Saturday, September 20, 2008

Some Solemn Last Words on Funerals, Excuses, and Why Grandma Has To Die For Your Fucking Final Grade.


  • Fucktard of "On Obituaries" fame has his/her own tragedy going on--a reading deficiency. Didja miss the part about it being an EXAM the TWO students had missed? That jumps out of the realm of excusing some incidental absence...or not excusing it. Missing an exam and being allowed a make up opportunity needs some level of hoopage for jumping. It ain't the same thing as missing a class at all. My own advice to our original questor is DO THE MATH...These snowflakes are lyin'--or I'm dyin'--and thus the aplomb to accept their fate. Notice: They EMAILED THEIR EXCUSE NIGHT BEFORE THE EXAM. Hence they had time to drive back before the exam. And they didn't. Had to have been a Sunday night, right?, since they had gone home for the weekend. Death wasn't sprung on 'em suddenly--and if it was, didn't matter--didn't go to the service anyway. Accept their humble "my bad," give 'em the zero, then give 'em opportunities (err in their favor) if they demonstrate continued humility and willingness to play well for the remainder of your time together!


  • Before a college instructor, a person allegedly trained in rational discourse, reduces himself/herself to telling peers that they suck, it makes sense to understand the issue in question. The issue was not whether the instructor should allow an excused absence or not; the question was whether the instructor should take the time and effort to create a make-up exam. There’s a huge difference. I point out to my students that college is the only place where people want less for their money—less homework, less research, less reading, less rigor, you name it. My students are adults by chronological standards. On any given day, they can come to class or not. It’s almost never my day to worry about where they are and why. It’s the student’s dime and s/he can spend it anyway s/he wants.
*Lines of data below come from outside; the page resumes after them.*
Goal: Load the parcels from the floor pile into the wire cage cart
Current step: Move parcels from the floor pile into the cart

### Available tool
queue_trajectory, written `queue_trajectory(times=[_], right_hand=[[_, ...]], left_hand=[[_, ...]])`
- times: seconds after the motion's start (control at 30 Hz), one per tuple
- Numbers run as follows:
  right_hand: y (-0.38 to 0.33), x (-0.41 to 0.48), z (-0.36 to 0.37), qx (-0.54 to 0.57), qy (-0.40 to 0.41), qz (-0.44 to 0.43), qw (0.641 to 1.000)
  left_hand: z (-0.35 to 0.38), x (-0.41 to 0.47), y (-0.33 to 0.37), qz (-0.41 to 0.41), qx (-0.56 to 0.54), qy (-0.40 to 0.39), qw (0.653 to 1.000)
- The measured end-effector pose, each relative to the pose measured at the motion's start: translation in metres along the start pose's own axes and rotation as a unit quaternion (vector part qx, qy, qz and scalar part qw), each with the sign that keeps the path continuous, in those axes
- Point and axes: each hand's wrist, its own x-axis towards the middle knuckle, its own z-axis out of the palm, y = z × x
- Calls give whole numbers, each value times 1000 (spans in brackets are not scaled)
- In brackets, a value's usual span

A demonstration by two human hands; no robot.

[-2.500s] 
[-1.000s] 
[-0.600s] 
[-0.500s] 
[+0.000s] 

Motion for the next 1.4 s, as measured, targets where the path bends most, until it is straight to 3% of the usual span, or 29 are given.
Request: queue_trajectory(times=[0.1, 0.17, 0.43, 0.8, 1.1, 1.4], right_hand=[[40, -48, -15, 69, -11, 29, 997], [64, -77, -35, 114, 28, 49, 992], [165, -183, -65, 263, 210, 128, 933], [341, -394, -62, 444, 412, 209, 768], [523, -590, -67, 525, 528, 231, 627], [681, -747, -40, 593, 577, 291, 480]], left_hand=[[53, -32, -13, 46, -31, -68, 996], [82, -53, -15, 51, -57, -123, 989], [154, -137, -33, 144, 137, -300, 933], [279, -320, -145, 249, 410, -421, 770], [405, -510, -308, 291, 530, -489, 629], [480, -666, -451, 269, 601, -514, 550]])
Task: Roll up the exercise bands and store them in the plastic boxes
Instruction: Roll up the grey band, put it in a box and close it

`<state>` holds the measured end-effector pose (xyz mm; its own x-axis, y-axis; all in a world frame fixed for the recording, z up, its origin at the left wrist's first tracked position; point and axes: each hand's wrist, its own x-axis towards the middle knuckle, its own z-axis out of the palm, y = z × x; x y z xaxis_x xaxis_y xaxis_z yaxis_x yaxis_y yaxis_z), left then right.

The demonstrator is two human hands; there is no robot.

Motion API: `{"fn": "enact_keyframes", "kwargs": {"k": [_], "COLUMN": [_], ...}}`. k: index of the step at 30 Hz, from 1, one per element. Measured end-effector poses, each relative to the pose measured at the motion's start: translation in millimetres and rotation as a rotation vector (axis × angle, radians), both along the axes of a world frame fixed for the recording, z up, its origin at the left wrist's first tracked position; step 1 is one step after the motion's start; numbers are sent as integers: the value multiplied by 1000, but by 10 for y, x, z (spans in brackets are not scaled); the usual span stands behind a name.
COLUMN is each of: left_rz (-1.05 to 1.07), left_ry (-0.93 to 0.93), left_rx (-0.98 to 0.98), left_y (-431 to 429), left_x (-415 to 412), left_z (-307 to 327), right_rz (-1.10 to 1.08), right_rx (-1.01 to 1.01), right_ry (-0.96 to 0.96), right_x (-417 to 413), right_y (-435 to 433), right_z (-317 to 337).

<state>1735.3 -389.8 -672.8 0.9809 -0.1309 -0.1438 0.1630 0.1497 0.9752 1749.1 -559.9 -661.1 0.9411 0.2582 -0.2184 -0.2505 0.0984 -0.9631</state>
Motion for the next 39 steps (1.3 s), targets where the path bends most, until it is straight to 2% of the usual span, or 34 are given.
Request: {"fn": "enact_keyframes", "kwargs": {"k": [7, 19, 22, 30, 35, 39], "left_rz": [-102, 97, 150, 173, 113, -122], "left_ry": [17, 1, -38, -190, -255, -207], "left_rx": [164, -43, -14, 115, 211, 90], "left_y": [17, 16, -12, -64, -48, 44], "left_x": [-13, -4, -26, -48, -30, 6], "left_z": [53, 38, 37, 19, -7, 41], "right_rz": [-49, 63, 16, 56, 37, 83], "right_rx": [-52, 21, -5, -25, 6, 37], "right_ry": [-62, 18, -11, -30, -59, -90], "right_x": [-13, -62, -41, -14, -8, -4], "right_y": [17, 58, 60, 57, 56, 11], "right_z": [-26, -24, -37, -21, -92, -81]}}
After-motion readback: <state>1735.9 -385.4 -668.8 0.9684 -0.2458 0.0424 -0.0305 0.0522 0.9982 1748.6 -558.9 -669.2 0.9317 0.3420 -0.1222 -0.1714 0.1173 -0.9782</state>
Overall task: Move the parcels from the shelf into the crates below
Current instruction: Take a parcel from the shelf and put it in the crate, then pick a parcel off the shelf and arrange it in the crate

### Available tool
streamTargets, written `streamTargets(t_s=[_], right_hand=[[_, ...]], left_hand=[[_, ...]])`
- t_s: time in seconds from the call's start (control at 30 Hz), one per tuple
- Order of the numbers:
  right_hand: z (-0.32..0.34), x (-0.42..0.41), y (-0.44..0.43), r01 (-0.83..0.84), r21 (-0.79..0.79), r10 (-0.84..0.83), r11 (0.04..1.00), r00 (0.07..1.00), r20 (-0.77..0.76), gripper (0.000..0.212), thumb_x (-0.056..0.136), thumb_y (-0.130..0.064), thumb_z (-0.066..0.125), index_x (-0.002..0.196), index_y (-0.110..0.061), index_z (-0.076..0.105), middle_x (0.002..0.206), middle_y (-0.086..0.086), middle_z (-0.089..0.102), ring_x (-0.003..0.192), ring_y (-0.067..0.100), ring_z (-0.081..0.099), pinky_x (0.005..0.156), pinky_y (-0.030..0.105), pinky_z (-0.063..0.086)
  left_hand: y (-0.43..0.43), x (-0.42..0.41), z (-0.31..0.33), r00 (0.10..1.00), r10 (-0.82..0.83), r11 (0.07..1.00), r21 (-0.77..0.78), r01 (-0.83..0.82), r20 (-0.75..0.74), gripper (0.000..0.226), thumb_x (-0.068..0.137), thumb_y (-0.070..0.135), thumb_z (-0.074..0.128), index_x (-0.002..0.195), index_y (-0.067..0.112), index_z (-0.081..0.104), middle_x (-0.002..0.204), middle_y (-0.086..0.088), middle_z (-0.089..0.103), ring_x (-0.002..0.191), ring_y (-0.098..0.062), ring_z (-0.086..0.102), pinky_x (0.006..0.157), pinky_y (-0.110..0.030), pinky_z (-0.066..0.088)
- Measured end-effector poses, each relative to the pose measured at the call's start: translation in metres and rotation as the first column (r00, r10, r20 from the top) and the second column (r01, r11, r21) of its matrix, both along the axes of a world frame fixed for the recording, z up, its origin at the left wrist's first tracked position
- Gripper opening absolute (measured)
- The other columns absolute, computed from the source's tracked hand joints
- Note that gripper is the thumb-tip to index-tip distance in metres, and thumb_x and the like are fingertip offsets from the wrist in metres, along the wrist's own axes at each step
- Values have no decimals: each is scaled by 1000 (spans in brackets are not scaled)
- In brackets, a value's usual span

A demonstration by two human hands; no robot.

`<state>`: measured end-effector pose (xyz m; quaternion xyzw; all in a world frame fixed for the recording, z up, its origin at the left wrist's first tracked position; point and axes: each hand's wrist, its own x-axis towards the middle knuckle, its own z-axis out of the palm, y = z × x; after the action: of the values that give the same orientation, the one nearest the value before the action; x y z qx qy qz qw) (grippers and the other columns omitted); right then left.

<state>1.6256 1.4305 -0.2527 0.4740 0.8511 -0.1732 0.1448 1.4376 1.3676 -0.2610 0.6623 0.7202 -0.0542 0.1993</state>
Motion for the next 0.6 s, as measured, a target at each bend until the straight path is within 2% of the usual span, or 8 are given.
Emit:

However, if said student wants me to take the time to create a make-up exam, then I expect documentation of the crisis. Failing to require documentation of students’ dead grandmothers would cause the death rates of grandmothers to rise astronomically and I just couldn’t live with knowing I was responsible for killing so many sweet, little old ladies.


  • What does your syllabus say? Mine specifically precludes "not having a ride," along with traffic delays, cars not starting, etc, from being justification of excused absence, so the second student would be toast anyway. But I haven't usually required that an obituary mention the student by name, so the other student could have slid by in my class (usually they bring a program from the funeral home, but not always.) Another possible mitigating circumstance: does a zero on this exam keep the students from passing, or just drop them by a letter grade? If a letter grade or less is the only penalty, I am much more inclined to enforce the policy in the syllabus strictly. (After all, I have had students who missed funerals and weddings and family reunions to take exams.) I would say, yeah, they deserve the zero, if that's how the policy in your course goes. But you have the prerogative to take into account the performance of each student over the whole term when you set grades. If the students have otherwise been consistently good, you can push them over a borderline at the end. If they've been consistently marginal, that tells you something too. You could always arrange some other sort of compromise, like letting the final exam grade count twice (only recommended if your final exam typically has the same or lower average than the other exams, otherwise you're setting yourself up for other students in the class to be pissed off.)


  • Grandparents die at an alarming rate around finals time, and they really ought to look after themselves better. Is somebody on this?Asking students to supply evidence for their absences when there are grades involved is perfectly okay, but I feel like the Question Poser was kind of mean in not making the evidence requirement clear upfront. If a student is at a funeral out of state, don't you think it is better to tell him/her to bring home whatever evidence you are going to require, rather than assuming he/she is going to souvenir the funeral order of service or whatever it is you are going to want to see? I have had students who are upset about this requirement get Mommy to email me, and my response to Mommy is "I am being asked to give this student an exception that could be seen as favoritism which affects his/her grade, and I need to be able to show why I allowed that." I have never had a parent have a problem once the explanation is given, even though often the emails start with "How dare you question my snowflake's integrity! Nana was an important part of our family!" The point is, don't make it a "gotcha," because then you seem like an asshole, even if you do catch them out in a lie. If you suspect them of lying, call the whole class out on it. By which I mean, tell them, "If you lie about your grandma dying to get an extension on your essay, she will die, and it will be your fault."